_Description of the task_: An exact transcription is needed, starting at the line containing "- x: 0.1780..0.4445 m" and running through the last line of the records, with every picture left out.

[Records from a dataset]
◇ ◇ ◇

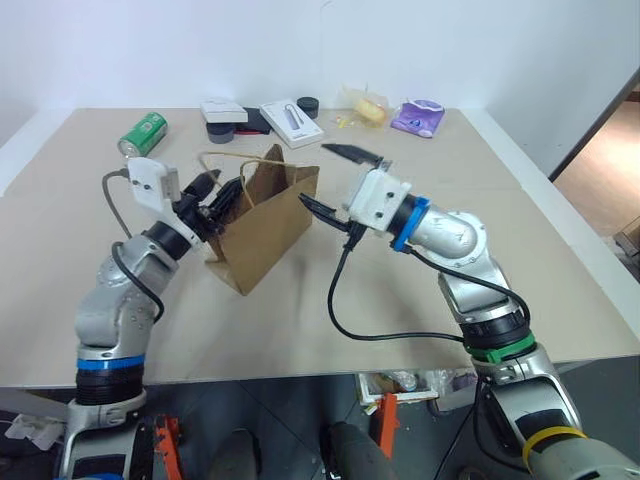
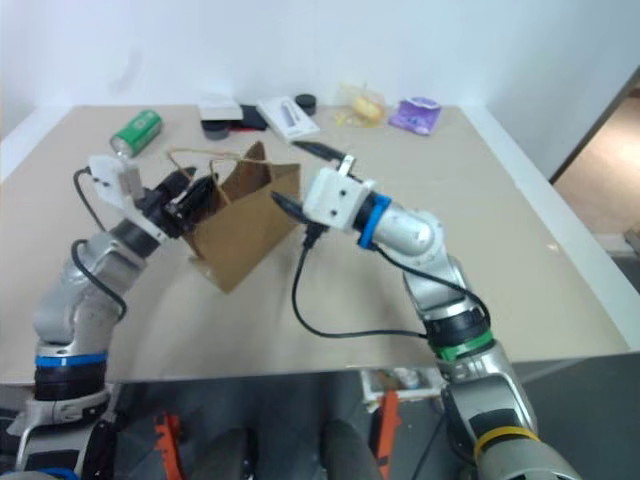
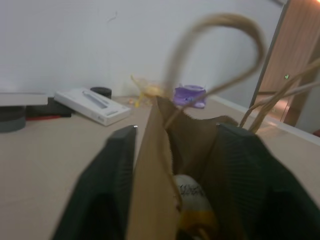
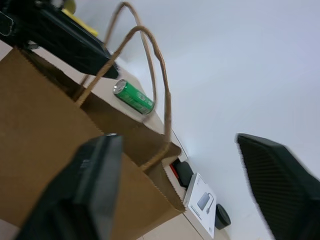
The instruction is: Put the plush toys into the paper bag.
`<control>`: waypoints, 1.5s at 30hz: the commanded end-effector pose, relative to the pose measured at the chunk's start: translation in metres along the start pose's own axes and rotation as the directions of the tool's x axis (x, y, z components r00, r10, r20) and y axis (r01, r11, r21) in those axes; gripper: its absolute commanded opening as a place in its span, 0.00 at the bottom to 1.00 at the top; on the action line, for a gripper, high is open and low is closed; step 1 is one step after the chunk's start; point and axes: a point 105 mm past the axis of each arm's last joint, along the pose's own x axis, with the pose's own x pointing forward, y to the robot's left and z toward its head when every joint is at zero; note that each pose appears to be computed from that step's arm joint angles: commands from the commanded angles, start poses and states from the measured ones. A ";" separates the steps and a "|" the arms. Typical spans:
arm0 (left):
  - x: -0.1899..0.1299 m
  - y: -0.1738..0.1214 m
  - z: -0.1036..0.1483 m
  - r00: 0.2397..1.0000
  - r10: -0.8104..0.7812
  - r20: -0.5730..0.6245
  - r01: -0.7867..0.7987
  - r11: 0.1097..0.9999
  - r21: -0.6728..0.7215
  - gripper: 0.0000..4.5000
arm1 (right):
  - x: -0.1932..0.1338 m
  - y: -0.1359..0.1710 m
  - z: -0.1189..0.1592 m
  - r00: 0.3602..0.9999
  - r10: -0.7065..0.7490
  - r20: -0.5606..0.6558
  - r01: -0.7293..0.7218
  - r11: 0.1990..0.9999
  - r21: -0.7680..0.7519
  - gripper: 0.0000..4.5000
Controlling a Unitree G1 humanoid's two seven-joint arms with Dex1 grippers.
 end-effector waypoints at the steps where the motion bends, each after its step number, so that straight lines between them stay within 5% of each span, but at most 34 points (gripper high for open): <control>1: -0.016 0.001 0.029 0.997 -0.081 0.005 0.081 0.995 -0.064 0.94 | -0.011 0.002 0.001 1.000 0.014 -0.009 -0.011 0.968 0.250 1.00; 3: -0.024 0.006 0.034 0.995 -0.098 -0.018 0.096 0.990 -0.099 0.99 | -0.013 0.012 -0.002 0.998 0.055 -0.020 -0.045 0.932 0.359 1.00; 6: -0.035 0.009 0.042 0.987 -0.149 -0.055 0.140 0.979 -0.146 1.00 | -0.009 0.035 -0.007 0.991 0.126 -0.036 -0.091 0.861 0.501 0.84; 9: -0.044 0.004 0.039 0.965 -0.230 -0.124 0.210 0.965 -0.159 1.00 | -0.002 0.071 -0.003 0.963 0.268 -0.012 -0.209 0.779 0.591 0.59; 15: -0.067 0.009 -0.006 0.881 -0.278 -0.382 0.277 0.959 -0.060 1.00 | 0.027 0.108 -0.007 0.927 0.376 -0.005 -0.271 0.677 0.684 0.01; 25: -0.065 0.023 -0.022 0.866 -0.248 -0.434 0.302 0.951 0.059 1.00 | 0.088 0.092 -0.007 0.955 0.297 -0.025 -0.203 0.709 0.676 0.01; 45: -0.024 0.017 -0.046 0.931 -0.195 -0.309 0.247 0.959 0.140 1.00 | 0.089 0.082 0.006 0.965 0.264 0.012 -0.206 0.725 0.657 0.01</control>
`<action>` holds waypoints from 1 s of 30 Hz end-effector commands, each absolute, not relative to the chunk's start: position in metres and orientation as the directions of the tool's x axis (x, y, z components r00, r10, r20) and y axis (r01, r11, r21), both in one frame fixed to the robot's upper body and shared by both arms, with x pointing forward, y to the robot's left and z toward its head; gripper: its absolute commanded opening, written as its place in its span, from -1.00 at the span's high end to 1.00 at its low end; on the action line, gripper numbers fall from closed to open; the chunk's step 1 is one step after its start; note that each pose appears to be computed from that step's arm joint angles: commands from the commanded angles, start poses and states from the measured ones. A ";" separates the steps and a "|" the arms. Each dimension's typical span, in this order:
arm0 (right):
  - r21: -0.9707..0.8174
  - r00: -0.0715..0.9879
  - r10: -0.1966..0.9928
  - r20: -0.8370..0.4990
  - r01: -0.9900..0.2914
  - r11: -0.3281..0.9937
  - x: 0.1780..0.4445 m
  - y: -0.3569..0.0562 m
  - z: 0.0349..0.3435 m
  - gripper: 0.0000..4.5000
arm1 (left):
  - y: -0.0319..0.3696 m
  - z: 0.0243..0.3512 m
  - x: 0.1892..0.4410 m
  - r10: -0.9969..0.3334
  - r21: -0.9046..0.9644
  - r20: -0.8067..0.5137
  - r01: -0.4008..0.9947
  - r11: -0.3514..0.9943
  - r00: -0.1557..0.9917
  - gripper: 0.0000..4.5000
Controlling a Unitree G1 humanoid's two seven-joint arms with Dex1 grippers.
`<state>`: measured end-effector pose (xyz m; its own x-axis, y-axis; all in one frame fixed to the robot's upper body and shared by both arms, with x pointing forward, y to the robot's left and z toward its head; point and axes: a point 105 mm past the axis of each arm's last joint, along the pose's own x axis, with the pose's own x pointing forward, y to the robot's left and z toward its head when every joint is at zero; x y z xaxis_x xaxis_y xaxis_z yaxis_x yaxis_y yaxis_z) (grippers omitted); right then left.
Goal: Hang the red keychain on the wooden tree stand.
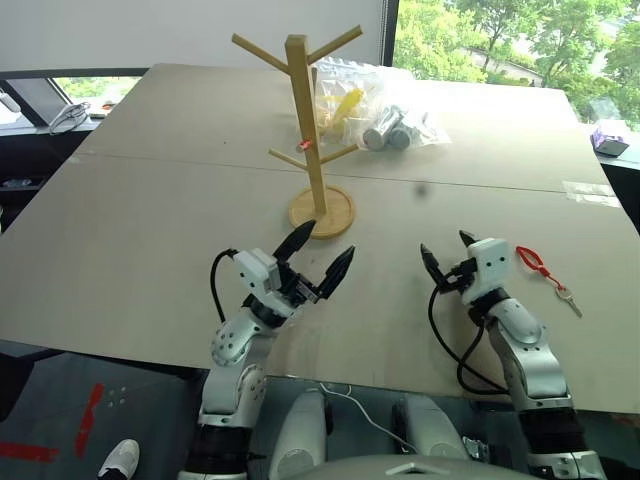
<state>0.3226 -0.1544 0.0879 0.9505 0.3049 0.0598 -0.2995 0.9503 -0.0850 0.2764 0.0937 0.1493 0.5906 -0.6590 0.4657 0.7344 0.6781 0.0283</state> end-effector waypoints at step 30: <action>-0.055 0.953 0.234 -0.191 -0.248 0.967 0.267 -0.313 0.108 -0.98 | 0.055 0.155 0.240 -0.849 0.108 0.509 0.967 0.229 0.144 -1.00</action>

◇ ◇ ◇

_Exercise result_:
  - x: 0.1780..0.4445 m
  - y: -0.3569..0.0562 m
  - z: 0.0349..0.3435 m
  - gripper: 0.0000..4.5000
arm1 (left):
  - y: -0.0319..0.3696 m
  - z: 0.0243..0.3512 m
  - x: 0.1892..0.4410 m
  - r10: -0.9969..0.3334
  - r21: -0.9046..0.9644
  - r20: -0.8067..0.5137
  - r01: -0.4008..0.9947
  - r11: -0.3514..0.9943
  - r00: -0.1557..0.9917
  - gripper: 0.0000..4.5000
Controlling a Unitree G1 humanoid's two seven-joint arms with Dex1 grippers.
`<state>`: measured end-effector pose (xyz m; its own x-axis, y-axis; all in one frame fixed to the robot's upper body and shared by both arms, with x pointing forward, y to the robot's left and z toward its head; point and axes: a point 105 mm past the axis of each arm's last joint, along the pose's own x axis, with the pose's own x pointing forward, y to the robot's left and z toward its head when every joint is at zero; x y z xaxis_x xaxis_y xaxis_z yaxis_x yaxis_y yaxis_z) (grippers omitted); right then left.
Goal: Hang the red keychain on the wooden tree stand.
<state>0.3226 -0.1544 0.0879 0.9505 0.3049 0.0598 -0.2995 0.9503 -0.0850 0.2764 0.0937 0.1493 0.5906 -0.6590 0.4657 0.7344 0.6781 0.0283</state> end-effector waypoints at step 30: <action>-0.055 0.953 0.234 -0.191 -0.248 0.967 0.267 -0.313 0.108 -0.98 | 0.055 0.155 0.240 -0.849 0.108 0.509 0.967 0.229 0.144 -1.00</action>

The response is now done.